EXERCISE DETAILS:
Starting at the line that contains "### Motion API" and ending at the final line of the entries below, write out each line exactly as it appears, but omit the pictures.

DATA FOR THIS TASK:
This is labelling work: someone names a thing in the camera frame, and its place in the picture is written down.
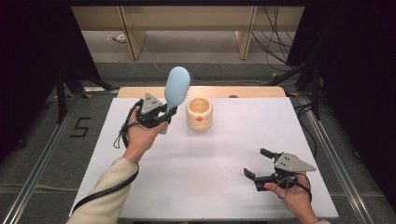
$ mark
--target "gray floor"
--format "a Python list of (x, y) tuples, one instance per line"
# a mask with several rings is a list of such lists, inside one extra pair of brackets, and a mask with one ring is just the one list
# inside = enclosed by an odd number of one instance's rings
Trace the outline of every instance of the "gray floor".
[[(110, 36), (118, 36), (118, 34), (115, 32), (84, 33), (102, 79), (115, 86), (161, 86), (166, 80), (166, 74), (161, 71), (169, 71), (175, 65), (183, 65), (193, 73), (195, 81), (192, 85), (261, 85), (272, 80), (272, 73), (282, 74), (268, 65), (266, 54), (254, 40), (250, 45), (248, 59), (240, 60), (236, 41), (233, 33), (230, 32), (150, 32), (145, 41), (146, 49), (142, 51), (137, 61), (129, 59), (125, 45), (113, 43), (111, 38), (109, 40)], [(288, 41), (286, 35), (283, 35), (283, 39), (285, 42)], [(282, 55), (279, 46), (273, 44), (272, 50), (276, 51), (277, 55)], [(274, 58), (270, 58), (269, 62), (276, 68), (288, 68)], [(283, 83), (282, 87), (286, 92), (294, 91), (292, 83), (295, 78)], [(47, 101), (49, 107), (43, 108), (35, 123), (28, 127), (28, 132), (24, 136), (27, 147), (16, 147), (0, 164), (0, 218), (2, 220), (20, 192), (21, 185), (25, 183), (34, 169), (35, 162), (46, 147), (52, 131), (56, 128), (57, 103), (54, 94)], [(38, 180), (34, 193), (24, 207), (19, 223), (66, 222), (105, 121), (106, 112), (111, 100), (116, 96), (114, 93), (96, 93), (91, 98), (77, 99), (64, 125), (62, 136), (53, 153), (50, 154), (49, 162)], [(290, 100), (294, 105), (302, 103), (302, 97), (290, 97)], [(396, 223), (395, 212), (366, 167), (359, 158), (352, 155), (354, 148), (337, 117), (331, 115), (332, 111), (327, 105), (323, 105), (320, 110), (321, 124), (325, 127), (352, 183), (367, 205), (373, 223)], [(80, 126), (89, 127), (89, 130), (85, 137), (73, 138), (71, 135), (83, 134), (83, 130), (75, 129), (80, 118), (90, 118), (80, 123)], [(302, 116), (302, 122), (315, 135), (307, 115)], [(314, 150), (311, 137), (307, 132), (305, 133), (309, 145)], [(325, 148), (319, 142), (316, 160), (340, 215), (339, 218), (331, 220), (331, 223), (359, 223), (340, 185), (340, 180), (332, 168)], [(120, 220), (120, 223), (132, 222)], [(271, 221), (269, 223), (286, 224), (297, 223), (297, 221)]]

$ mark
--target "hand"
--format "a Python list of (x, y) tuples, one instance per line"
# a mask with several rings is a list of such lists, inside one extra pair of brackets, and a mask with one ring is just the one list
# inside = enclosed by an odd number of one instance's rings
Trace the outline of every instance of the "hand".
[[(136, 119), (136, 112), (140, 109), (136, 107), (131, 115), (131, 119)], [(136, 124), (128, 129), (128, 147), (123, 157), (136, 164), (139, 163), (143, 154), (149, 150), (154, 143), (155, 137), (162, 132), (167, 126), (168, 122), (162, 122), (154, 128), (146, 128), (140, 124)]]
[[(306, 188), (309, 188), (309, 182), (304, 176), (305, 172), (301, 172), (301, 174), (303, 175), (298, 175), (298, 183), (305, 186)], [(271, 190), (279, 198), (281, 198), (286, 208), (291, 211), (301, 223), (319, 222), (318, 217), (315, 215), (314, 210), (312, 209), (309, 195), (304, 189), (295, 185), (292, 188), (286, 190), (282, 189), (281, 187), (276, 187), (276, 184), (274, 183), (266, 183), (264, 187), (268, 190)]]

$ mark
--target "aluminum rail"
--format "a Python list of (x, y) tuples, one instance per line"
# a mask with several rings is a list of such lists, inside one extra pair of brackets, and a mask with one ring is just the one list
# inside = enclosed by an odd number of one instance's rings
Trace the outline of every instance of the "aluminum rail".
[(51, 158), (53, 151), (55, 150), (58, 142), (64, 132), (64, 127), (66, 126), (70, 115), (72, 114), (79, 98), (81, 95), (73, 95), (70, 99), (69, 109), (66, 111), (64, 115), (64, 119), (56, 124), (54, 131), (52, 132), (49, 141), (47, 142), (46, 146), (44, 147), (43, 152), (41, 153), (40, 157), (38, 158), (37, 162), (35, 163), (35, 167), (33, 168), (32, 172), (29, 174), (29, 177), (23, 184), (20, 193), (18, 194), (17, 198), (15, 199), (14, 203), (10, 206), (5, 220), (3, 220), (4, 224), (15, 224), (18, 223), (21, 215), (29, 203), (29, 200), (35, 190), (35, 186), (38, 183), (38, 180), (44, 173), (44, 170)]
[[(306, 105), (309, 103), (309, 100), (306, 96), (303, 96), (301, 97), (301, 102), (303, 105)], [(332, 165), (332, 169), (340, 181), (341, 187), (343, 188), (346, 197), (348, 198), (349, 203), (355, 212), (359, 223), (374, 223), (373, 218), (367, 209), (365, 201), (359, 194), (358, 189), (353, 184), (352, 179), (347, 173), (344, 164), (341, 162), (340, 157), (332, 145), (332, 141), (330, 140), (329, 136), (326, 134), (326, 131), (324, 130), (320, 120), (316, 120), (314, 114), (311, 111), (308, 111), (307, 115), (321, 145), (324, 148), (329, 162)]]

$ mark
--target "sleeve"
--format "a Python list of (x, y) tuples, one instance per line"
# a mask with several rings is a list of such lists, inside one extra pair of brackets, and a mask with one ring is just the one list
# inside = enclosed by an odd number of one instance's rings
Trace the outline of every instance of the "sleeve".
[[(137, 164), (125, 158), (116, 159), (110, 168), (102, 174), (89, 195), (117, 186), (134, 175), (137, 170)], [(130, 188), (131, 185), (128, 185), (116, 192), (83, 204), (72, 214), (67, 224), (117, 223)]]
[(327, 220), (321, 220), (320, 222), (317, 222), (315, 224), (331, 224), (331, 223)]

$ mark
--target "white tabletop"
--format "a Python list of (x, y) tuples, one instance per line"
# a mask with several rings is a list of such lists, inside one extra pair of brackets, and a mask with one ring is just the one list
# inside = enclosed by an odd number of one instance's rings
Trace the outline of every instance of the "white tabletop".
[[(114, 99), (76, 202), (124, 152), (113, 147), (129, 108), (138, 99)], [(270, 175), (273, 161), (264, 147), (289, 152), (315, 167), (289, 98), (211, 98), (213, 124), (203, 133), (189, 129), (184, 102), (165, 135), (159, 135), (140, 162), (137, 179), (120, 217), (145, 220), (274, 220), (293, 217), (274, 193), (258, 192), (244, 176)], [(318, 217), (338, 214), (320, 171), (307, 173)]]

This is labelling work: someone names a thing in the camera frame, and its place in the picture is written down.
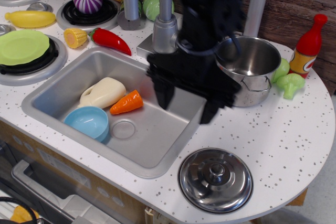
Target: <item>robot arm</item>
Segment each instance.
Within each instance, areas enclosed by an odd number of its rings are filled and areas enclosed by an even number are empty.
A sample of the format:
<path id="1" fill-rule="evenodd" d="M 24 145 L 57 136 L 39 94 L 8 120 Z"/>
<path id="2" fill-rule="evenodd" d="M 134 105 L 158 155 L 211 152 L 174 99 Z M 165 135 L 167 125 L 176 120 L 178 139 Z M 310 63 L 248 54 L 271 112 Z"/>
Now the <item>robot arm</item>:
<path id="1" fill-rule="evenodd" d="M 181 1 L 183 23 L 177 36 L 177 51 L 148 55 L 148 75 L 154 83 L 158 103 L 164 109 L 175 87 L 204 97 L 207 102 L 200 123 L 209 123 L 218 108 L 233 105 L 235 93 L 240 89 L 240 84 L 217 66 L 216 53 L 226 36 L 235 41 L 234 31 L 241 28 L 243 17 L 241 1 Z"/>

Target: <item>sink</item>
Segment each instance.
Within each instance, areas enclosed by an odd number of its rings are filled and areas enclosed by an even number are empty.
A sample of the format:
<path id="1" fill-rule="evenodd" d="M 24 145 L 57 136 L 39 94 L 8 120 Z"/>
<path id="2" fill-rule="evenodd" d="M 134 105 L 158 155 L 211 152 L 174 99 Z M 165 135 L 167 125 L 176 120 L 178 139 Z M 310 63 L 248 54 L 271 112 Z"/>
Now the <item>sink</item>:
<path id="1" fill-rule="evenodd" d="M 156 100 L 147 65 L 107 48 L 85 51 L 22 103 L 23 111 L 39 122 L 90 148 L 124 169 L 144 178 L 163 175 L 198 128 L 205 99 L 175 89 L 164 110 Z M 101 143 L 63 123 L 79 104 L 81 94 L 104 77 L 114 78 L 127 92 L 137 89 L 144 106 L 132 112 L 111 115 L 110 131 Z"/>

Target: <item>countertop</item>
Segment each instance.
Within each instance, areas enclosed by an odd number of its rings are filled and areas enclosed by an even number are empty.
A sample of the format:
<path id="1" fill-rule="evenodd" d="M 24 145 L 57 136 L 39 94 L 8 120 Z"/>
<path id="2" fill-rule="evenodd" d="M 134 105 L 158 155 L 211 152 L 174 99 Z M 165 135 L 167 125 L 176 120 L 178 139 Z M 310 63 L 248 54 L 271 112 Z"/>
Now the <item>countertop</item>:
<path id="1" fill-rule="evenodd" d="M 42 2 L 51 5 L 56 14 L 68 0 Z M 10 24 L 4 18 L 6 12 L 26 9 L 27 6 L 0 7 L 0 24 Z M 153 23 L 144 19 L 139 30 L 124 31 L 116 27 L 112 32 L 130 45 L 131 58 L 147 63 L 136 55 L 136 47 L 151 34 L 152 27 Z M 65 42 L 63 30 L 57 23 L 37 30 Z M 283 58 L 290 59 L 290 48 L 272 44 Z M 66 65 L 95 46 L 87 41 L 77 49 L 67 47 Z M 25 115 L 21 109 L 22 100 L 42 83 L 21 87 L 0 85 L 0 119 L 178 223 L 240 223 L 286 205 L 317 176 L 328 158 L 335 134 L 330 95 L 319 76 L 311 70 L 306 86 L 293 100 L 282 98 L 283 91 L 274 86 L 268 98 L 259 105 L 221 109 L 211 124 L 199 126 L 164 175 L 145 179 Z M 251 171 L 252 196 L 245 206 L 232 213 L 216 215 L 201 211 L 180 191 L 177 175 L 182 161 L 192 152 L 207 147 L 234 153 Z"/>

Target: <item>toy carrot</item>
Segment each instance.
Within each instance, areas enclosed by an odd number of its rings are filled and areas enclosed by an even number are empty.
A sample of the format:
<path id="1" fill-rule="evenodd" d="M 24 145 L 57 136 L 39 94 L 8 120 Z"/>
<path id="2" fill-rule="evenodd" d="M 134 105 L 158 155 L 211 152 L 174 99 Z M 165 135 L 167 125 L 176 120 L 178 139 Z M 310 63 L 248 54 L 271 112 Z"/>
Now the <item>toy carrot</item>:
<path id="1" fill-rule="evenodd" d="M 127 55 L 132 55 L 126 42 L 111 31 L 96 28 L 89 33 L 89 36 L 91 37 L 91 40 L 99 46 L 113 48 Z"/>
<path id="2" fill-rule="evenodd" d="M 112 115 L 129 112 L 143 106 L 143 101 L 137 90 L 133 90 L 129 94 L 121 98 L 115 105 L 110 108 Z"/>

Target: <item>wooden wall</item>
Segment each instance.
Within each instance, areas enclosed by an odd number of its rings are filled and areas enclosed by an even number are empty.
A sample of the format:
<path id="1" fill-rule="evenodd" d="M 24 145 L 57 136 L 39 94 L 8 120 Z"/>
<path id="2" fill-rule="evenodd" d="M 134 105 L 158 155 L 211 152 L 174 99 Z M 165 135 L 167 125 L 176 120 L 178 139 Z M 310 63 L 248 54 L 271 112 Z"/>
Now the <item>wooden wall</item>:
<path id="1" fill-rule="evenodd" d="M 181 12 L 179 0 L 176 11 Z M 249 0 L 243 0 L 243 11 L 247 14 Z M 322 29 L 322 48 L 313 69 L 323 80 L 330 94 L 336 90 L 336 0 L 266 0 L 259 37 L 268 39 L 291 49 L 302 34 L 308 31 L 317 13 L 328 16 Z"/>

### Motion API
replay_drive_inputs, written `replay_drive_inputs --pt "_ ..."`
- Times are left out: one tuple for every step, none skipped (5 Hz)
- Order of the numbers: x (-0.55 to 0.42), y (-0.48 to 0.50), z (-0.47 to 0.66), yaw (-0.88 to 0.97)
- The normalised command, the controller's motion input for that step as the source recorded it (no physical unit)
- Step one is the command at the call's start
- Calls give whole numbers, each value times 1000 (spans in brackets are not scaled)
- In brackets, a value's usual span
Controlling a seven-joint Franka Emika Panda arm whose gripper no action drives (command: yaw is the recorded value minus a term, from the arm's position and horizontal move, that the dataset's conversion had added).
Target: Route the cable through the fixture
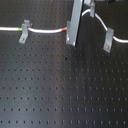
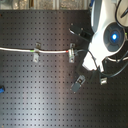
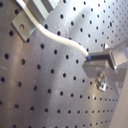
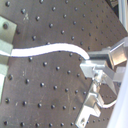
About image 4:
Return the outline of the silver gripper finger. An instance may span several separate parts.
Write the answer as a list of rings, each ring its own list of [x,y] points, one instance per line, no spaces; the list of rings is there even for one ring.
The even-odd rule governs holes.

RESPONSE BOX:
### Motion API
replay_drive_inputs, written `replay_drive_inputs --pt "_ ..."`
- Times are left out: one tuple for every step, none skipped (5 Hz)
- Order of the numbers: x (-0.55 to 0.42), y (-0.48 to 0.50), z (-0.47 to 0.66), yaw (-0.88 to 0.97)
- The normalised command, the controller's motion input for that step as the source recorded it (no physical unit)
- Step one is the command at the call's start
- Calls give whole numbers, each value times 1000 (spans in brackets are not scaled)
- In brackets, a value's usual span
Controlling a seven-joint Franka Emika Panda arm whose gripper no action drives (command: yaw is the recorded value minus a term, from the arm's position and horizontal move, that the dataset's conversion had added).
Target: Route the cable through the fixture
About image 4:
Return the outline of the silver gripper finger. An instance may span several separate parts.
Write the answer as a list of rings, each ring its own list of [x,y] points, one instance per line, no spaces; the list of rings is there even for one ring.
The even-odd rule governs holes.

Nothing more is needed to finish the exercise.